◆ Task goal: The listing that follows should be copied in full, exactly as written.

◆ Information shown:
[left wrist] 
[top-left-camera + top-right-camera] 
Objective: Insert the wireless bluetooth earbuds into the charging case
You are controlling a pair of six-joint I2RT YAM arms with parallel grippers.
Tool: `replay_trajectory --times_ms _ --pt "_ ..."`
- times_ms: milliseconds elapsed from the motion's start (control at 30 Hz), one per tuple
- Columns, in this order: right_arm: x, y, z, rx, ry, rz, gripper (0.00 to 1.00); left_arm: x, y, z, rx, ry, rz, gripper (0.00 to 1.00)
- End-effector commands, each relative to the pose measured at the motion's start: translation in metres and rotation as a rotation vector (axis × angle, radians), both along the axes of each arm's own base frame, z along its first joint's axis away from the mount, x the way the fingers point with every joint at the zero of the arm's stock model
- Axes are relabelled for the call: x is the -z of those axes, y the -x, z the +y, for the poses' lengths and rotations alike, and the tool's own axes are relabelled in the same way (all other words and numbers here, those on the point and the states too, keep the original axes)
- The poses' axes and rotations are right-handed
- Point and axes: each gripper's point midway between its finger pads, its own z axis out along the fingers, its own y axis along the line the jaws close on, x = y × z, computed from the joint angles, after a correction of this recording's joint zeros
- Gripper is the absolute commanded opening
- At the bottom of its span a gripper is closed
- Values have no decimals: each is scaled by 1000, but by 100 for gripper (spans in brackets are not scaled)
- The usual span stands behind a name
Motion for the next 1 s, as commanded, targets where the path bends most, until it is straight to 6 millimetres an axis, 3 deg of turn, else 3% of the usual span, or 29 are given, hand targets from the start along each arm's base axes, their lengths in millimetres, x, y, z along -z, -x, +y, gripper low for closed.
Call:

◆ Response:
[left wrist] 
[top-left-camera + top-right-camera] 
Objective: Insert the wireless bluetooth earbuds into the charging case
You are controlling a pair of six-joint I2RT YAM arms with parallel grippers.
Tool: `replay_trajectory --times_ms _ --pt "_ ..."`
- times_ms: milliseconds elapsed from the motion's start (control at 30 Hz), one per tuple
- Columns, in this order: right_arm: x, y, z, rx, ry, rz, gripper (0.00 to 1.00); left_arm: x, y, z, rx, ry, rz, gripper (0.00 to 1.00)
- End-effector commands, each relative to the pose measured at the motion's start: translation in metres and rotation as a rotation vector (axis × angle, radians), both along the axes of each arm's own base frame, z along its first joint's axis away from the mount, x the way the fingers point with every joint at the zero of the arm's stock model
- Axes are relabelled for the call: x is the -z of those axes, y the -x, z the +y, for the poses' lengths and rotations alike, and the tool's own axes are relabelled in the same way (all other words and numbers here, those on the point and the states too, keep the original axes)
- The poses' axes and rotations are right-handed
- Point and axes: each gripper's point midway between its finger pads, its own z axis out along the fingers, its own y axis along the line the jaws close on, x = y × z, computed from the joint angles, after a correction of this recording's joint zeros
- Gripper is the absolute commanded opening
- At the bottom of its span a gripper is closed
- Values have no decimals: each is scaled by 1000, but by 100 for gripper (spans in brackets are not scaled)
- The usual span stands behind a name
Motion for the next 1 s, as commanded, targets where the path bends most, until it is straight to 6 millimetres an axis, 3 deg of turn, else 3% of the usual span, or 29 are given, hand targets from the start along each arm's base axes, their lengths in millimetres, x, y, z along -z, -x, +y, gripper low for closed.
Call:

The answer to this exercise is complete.